Court of Appeal

Decision Information

Decision Content

                                NOVA SCOTIA COURT OF APPEAL

Citation: Police Association of Nova Scotia Pension Plan v. Amherst (Town), 2008 NSCA 74

 

Date: 20080815

Docket: CA 291842

Registry: Halifax

Between:

Trustees of the Police Association of Nova Scotia Pension Plan

Appellants

and

 

The Towns of Amherst, Bridgewater, New Glasgow,

Springhill, Stellarton, Trenton, Truro and Westville and

 The Regional Municipality of Cape Breton

Respondents

                                                            and

 

                                Nova Scotia (Superintendent of Pensions)
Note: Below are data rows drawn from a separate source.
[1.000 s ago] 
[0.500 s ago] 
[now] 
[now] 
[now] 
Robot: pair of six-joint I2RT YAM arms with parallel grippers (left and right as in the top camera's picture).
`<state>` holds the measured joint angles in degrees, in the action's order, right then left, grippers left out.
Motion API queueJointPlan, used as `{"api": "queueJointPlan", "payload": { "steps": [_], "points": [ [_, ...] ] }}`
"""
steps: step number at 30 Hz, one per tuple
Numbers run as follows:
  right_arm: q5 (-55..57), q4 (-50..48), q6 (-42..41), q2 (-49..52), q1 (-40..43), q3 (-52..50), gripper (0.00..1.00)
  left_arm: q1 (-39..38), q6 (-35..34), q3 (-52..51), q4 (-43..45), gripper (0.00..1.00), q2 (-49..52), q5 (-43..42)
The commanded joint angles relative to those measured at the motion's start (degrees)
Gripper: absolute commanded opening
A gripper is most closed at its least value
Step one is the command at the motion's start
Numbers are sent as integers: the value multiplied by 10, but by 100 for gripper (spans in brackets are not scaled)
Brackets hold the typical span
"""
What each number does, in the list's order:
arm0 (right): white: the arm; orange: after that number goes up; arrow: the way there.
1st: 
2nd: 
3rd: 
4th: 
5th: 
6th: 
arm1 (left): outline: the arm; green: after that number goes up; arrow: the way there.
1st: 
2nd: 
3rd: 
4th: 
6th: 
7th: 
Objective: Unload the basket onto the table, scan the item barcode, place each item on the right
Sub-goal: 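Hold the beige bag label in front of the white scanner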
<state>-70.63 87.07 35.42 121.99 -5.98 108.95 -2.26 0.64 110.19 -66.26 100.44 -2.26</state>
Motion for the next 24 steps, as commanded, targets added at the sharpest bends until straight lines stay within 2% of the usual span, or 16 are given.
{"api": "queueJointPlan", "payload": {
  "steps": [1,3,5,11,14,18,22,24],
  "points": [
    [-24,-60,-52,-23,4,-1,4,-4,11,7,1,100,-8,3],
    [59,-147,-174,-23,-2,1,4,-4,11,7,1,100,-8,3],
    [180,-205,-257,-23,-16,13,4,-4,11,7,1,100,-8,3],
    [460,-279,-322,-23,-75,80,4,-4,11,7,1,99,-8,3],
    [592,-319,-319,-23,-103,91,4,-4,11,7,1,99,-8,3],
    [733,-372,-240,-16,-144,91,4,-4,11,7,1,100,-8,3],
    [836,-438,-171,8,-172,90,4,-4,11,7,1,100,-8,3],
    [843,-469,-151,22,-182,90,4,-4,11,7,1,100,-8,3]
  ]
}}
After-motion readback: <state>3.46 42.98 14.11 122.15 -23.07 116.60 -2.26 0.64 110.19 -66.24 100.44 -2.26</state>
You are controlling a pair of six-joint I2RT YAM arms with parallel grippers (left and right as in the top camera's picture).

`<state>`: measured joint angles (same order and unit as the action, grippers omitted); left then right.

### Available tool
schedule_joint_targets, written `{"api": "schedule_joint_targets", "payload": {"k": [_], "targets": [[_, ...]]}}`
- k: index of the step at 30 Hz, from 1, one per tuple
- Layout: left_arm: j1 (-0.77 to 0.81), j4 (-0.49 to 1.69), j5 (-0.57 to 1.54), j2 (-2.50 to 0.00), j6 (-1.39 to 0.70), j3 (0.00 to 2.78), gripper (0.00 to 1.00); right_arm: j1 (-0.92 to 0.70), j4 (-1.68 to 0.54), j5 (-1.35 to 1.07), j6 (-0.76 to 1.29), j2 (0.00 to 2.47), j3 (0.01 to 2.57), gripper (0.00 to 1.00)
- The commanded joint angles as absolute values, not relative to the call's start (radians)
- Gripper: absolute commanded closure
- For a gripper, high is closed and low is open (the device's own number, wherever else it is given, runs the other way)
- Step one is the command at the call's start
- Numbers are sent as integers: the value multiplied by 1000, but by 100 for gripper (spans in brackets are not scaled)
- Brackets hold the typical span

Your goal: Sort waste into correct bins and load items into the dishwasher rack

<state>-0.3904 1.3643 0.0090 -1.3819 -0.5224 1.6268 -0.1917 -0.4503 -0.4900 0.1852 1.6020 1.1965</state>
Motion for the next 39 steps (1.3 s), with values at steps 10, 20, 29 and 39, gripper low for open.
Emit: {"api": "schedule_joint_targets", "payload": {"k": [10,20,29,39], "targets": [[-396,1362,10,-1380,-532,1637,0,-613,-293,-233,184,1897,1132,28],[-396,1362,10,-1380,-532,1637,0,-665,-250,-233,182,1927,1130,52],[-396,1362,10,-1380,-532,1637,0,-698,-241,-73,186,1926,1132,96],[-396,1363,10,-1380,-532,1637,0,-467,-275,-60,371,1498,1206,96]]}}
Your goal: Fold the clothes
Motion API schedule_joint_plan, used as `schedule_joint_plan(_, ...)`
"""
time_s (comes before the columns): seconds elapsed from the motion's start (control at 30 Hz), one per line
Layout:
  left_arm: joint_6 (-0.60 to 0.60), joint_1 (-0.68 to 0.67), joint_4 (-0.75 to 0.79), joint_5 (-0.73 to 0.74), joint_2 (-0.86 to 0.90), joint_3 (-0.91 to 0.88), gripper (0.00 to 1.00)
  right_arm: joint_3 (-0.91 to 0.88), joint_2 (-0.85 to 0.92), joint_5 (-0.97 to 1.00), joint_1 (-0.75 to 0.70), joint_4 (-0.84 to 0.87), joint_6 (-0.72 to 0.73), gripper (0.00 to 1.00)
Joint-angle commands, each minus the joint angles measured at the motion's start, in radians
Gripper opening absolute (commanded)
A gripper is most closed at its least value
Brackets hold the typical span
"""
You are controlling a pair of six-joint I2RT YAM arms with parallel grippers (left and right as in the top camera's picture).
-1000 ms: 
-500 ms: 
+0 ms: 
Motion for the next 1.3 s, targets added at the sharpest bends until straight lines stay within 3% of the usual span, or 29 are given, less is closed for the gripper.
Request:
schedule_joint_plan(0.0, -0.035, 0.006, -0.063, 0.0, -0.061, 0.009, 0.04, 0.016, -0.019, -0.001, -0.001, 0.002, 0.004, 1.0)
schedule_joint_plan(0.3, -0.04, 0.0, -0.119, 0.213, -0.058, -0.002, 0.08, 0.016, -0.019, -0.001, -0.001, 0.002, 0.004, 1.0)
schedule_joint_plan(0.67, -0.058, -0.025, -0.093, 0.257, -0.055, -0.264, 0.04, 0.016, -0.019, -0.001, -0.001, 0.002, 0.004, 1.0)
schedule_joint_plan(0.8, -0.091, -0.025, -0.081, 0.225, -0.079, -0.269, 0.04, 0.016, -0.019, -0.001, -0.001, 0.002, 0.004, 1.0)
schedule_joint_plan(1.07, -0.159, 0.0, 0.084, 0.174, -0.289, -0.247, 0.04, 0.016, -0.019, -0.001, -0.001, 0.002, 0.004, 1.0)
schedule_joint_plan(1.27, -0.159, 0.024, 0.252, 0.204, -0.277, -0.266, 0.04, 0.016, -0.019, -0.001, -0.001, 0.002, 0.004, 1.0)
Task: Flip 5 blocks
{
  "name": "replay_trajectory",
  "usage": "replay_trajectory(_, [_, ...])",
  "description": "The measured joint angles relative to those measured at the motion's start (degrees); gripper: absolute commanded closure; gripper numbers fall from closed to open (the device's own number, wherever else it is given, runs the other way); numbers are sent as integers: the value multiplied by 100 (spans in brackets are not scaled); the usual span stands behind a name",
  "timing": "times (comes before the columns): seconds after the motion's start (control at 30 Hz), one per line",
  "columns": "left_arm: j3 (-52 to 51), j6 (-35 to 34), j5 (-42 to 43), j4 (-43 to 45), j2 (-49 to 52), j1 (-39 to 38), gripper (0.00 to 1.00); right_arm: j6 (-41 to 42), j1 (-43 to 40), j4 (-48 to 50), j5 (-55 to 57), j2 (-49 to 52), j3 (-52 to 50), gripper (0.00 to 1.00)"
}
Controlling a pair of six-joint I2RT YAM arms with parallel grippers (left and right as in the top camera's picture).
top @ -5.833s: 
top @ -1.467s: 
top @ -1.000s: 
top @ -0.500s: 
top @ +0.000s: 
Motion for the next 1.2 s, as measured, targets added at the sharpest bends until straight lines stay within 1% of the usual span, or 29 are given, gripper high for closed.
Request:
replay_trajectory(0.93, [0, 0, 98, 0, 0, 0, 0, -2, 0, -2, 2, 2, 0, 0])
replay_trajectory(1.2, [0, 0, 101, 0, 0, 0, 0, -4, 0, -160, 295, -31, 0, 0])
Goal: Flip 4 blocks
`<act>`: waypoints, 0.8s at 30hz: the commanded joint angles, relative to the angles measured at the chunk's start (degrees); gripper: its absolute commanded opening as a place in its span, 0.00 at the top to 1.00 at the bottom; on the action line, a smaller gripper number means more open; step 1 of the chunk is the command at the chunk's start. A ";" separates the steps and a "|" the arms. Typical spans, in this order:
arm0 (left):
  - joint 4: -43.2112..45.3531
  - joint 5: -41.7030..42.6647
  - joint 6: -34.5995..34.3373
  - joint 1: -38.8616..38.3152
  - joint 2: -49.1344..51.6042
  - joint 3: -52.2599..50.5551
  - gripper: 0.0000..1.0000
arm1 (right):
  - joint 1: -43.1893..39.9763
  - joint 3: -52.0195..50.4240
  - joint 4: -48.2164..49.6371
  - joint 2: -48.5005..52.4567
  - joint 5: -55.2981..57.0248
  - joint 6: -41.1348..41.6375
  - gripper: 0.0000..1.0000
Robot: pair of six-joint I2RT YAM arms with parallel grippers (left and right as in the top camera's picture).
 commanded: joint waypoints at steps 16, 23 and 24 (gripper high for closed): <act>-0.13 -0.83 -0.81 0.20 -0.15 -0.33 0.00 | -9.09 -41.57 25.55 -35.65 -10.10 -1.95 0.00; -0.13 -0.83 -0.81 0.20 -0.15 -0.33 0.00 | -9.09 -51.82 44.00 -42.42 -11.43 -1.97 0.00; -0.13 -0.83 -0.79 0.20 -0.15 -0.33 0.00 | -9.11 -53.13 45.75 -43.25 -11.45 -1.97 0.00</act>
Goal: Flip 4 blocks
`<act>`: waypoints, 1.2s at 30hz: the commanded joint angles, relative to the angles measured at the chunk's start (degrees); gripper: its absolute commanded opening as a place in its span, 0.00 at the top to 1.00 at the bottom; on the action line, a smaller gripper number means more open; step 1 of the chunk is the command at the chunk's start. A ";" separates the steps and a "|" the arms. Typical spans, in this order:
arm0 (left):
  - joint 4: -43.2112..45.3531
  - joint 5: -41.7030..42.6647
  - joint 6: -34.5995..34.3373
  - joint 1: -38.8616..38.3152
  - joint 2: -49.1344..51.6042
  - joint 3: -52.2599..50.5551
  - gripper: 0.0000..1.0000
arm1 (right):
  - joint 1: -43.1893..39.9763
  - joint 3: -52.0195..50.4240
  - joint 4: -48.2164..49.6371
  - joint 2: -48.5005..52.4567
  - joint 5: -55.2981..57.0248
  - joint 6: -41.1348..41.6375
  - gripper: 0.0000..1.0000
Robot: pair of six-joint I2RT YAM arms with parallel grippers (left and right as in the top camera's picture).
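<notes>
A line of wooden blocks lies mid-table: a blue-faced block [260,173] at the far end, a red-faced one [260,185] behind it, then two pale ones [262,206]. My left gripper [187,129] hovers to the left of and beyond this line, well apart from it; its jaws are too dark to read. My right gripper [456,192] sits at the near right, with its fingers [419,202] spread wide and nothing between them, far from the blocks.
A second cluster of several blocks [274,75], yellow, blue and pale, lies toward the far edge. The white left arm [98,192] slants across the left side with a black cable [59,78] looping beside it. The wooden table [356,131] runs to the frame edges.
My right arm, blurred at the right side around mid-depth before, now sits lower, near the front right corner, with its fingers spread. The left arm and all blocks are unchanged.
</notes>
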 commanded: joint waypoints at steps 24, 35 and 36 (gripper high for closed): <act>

                                                                                                            Respondent

                                                            and

 

                                      Police Association of Nova Scotia

                                                                                                            Respondent

 

 

Judge:                   The Honourable Justice Fichaud

 

Appeal Heard:      May 28, 2008

 

Subject:            Pensions - standard of review         

 

Summary:        The Towns’ collective agreements adopted the Police Association of Nova Scotia Pension Plan. The Plan provided defined benefits but was underfunded. The Superintendent of Pensions ordered the Towns to make payments to fund the Plan, under the Pension Benefits Act of Nova Scotia and its Regulations. The Nova Scotia Supreme Court overturned the Superintendent’s order.

 

Issue:               The issue was whether the Supreme Court judge erred by overturning the Superintendent’s order.


 

Result:             The Court of Appeal allowed the appeal and restored the Superintendent’s order. The standard of review was correctness for straightforward legal issues and reasonableness for issues involving pension expertise, mixed fact and law, policy or discretion. The Superintendent’s ruling was intelligible, and within the range of acceptable outcomes. The Superintendent’s ruling satisfied the correctness SOR on straightforward legal issues and was reasonable on the remaining issues.

 

 

 

 

This information sheet does not form part of the court’s judgment.  Quotes must be from the judgment, not this cover sheet.  The full court judgment consists of  57  pages.